"And their speech shall whisper out of the dust" (2 Nephi 26:16).
There are two ways of looking at the scriptural phrase "familiar spirit," according to Paul Y. Hoskisson, director of the Laura F. Willes Center for Book of Mormon Research and the Foundation for Ancient Research and Mormon Studies (FARMS).
Hoskisson wrote about two ways of approaching any text: "Exegesis" and "eisegesis."
Exegesis is reading out of the text. The goal is to find the meaning of the text, which leads to a greater understanding of what the author is trying to teach.
Eisegesis is reading into the text. It is bringing a pre-existing understanding into what is in the text to enrich the application of the author's words.
"Anyone who reads the scriptures will at times engage in both exegesis and eisegesis, whether knowingly or unwittingly," Hoskisson wrote. "Therefore, the more conscientiously and consciously we engage in rigorous and careful exegesis and eisegesis, the better the chance that our reading of the scriptures will truly enlighten the mind and provide substance for the soul."
Hoskisson used the related passages of scripture in 2 Nephi 26:16 and Isaiah 29:4 to show how this works in application. Those scriptures speak of a familiar spirit. The Book of Mormon version is illustrative:
"For those who shall be destroyed shall speak unto them out of the ground, and their speech shall be low out of the dust, and their voice shall be as one that hath a familiar spirit; for the Lord God will give unto him power, that he may whisper concerning them, even as it were out of the ground; and their speech shall whisper out of the dust" (2 Nephi 26:16 emphasis added).
Eisegesis approach: The word "familiar" has several meanings in English, according to Hoskisson. The most common meaning is "to be acquainted with." Hoskisson showed how applying this understanding of the word affects how the scripture is interpreted.
"It is certainly true that the Book of Mormon will have a spirit about it that will be familiar to those who know the Bible; they will recognize the same spirit in both books," he wrote.
Exegesis approach: The word "familiar" has another, less known definition in English that is connected to communication with spirits. Hoskisson looked at the Isaiah version at the Hebrew that was translated as "familiar spirit." The original Hebrew word was "ob." "This Hebrew word denotes, approximately, 'the spirit of a deceased person.' "
"God's Word" translation, for example, rendered the phrase as "your voice will come out of the ground like that of a ghost."
Hoskisson wrote that calling upon "familiar spirits" is condemned in the scriptures — and was usually done by a medium in a seance (see 1 Samuel 28). But he wrote that familiar spirits, or in other words, the spirits of those who have died, are not always evil.

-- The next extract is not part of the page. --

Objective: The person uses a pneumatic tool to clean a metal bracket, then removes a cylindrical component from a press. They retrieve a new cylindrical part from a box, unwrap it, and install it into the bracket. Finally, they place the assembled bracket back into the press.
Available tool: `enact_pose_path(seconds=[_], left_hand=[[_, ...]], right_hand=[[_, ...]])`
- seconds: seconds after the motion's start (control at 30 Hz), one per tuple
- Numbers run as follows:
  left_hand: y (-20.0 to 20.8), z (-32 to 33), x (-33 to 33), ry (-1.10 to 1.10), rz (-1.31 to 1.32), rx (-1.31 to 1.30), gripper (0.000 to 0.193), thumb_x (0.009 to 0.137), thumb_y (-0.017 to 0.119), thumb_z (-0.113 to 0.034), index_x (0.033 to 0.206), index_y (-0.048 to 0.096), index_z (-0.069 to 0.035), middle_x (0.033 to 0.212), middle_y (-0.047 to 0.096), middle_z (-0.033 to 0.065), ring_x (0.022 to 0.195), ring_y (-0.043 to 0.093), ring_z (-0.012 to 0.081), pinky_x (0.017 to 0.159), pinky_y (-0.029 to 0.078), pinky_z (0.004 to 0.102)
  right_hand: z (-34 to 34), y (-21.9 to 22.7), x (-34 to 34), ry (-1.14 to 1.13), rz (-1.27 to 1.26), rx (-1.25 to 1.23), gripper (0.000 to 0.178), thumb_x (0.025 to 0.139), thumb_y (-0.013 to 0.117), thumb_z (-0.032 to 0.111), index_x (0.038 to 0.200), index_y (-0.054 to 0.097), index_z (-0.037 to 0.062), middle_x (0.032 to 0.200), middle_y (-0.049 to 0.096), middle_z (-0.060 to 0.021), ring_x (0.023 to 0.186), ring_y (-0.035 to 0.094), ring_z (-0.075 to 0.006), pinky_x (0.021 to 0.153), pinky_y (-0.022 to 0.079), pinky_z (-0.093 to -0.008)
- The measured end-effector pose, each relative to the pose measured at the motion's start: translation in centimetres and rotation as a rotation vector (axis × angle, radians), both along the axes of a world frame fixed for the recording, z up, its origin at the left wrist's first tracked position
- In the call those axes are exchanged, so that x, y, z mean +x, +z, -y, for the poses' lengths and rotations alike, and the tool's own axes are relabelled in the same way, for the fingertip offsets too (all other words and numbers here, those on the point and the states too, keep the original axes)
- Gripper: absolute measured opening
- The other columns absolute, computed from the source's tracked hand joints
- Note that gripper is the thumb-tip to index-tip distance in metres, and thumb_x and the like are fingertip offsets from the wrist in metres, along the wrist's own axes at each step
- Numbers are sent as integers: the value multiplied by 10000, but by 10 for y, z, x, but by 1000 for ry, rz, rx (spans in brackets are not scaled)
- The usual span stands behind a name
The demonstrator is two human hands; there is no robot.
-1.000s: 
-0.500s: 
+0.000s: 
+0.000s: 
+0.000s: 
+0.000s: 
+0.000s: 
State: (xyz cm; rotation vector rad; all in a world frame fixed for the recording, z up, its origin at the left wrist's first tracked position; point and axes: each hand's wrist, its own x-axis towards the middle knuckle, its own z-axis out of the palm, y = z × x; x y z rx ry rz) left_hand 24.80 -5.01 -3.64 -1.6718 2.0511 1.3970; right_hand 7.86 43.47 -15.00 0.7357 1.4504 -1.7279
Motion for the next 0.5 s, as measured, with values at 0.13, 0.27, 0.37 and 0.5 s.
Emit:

"Therefore, when the Bible says in Isaiah 29:4 that the inhabitants of Jerusalem who will be destroyed will speak 'out of the ground … as one that hath a familiar spirit,' the meaning is that destroyed Judah will speak from the dead," Hoskisson wrote.
How will they speak? Through an unauthorized, and condemned, medium? No. According to Hoskisson, they speak through their records.
"This has nothing to do with necromancy and divination, but everything to do with the dead speaking to the living through the records the dead leave behind," he wrote.
The Book of Mormon paraphrasing of Isaiah is even clearer on this. "They also shall speak 'out of the ground … as one that hath a familiar spirit; for the Lord God will give unto him (Joseph Smith) power, that he (the translator of the Nephite records) may whisper concerning (the destroyed Nephites), even as it were out of the ground' where they are buried, and where the plates had been buried" (compare 2 Nephi 26:16).
So which way of interpreting the scriptures is correct? Hoskisson wrote it is a choice. The reader can read eisegetically and see "a spirit which seems familiar" or exegetically and see "a message from those who have passed on before us."
"Both ways," Hoskisson wrote, "… are correct and legitimate methods that can lead to enlightenment and understanding."